Required action: Pictures are not part of the copy; reproduce the remaining data exactly.

Available data:

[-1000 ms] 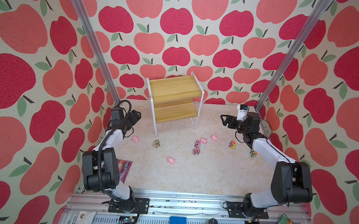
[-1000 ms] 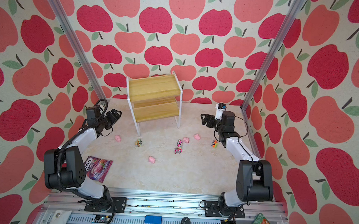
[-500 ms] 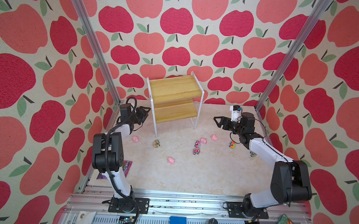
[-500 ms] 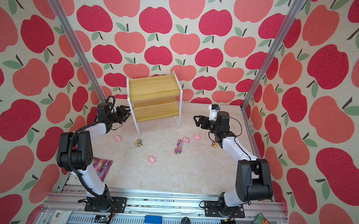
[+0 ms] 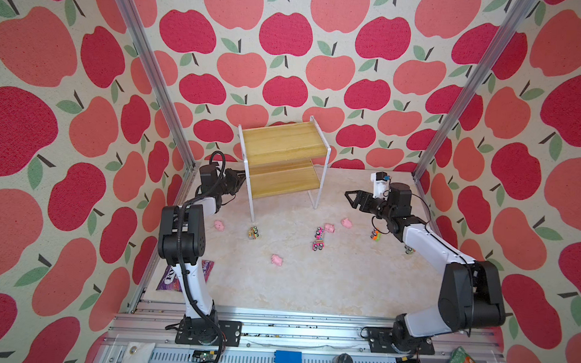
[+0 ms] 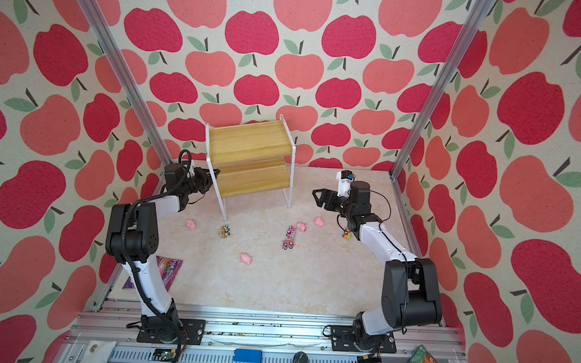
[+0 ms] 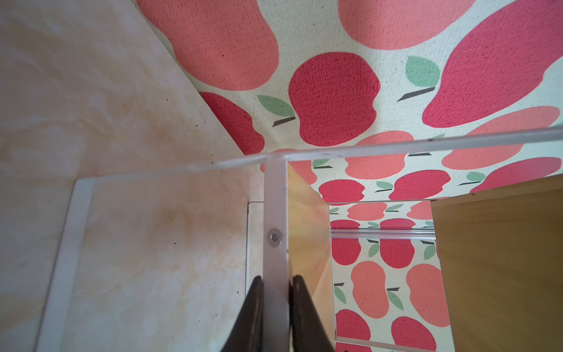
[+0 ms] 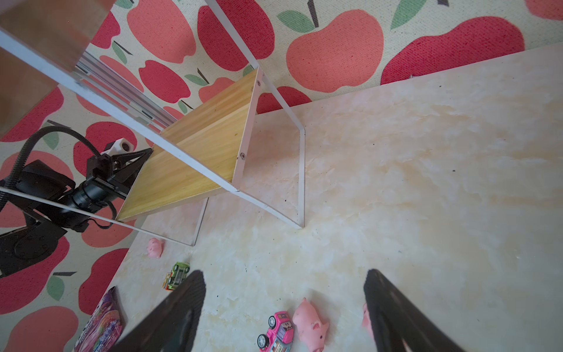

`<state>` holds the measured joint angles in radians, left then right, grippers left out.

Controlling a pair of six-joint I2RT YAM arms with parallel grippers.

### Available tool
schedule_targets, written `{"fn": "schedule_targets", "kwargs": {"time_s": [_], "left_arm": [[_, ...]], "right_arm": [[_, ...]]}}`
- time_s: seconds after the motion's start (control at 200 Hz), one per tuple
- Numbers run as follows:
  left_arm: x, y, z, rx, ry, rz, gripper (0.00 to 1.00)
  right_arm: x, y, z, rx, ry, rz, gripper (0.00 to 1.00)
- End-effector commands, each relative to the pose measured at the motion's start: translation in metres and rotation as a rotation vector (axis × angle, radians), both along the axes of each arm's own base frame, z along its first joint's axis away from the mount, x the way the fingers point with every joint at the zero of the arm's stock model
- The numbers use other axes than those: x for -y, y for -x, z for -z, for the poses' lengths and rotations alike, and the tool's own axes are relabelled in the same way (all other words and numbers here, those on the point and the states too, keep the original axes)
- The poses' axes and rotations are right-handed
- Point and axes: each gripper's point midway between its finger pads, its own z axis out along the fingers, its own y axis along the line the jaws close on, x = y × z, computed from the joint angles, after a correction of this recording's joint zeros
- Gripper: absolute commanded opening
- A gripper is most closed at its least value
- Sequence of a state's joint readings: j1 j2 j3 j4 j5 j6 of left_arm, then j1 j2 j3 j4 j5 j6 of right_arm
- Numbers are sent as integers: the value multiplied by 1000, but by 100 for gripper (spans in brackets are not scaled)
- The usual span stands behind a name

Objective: Organize plastic toys on shelves
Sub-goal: Rotate the shelf at the top-center of the table.

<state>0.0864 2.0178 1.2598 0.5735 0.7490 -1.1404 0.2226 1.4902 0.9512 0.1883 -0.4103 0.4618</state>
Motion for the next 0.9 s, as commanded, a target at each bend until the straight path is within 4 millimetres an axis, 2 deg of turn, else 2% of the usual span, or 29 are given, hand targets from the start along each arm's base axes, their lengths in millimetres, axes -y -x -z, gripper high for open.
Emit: {"fn": "schedule_targets", "kwargs": {"time_s": [0.0,0.235,0.62,0.74,0.896], "left_arm": [[17,-12,-25,118,10,69,11],[38,-25,-30,171,32,143,7],[76,-38,-17,185,63,199,4],[73,-38,-17,184,64,188,6],[48,-37,-21,185,41,148,25]], "right_arm": [[-3,10,1,2,13,-22,85],[-3,14,1,11,29,-23,85],[-6,17,6,17,57,-31,86],[-6,18,9,17,84,-28,86],[-5,23,18,28,141,-26,87]]}}
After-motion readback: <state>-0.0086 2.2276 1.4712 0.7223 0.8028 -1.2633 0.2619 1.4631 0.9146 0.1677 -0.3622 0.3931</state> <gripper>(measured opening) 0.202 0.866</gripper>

Answer below:
[-1000 ms] 
[-1000 ms] 
[-500 ms] 
[-500 ms] 
[+0 ms] 
[+0 ms] 
[+0 ms] 
[+0 ms] 

`<state>` holds the measured joint angles in radians, left then right, grippers left out.

Controlling a pair of six-joint I2RT YAM arms with parallel grippers.

### Available tool
schedule_targets, written `{"fn": "schedule_targets", "kwargs": {"time_s": [_], "left_arm": [[_, ...]], "right_arm": [[_, ...]]}}`
- time_s: seconds after the motion's start (control at 200 Hz), one per tuple
- Numbers run as follows:
  left_arm: x, y, z, rx, ry, rz, gripper (0.00 to 1.00)
  right_arm: x, y, z, rx, ry, rz, gripper (0.00 to 1.00)
- End-effector commands, each relative to the pose measured at the motion's start: translation in metres and rotation as a rotation vector (axis × angle, radians), both along the axes of each arm's own base frame, z along its first joint's axis away from the mount, x the way the fingers point with every joint at the zero of the arm's stock model
- The numbers use other axes than those: x for -y, y for -x, z for -z, for the poses' lengths and rotations alike, and the tool's own axes are relabelled in the same way (all other words and numbers here, those on the point and the states too, keep the original axes)
- The poses' axes and rotations are right-handed
- Point and axes: each gripper's point midway between its finger pads, its own z axis out along the fingers, its own y axis along the line the jaws close on, x = y × z, computed from the joint angles, after a correction of this recording's joint zeros
- Gripper: absolute commanded opening
- A gripper is most closed at its least value
- Sequence of a state's joint readings: j1 j2 j3 j4 j5 j6 of left_arm, then j1 j2 j3 j4 j5 j6 of right_arm
- Numbers are sent as integers: the value multiplied by 1000, but by 100 for gripper (spans in brackets are not scaled)
- The usual span stands behind a name

Objective: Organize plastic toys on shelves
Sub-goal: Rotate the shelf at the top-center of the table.

<state>0.0864 2.0178 1.2598 0.5735 0.7490 -1.1404 0.2226 1.4902 0.9512 0.1883 -0.4103 0.4618</state>
Motion for the next 0.9 s, as commanded, a target at each bend until the straight path is within 4 millimetres an axis, 2 deg of turn, else 2% of the usual span, or 29 are given, hand targets from the start along each arm's base axes, their lengths in millimetres, axes -y -x -z, gripper high for open.
Emit: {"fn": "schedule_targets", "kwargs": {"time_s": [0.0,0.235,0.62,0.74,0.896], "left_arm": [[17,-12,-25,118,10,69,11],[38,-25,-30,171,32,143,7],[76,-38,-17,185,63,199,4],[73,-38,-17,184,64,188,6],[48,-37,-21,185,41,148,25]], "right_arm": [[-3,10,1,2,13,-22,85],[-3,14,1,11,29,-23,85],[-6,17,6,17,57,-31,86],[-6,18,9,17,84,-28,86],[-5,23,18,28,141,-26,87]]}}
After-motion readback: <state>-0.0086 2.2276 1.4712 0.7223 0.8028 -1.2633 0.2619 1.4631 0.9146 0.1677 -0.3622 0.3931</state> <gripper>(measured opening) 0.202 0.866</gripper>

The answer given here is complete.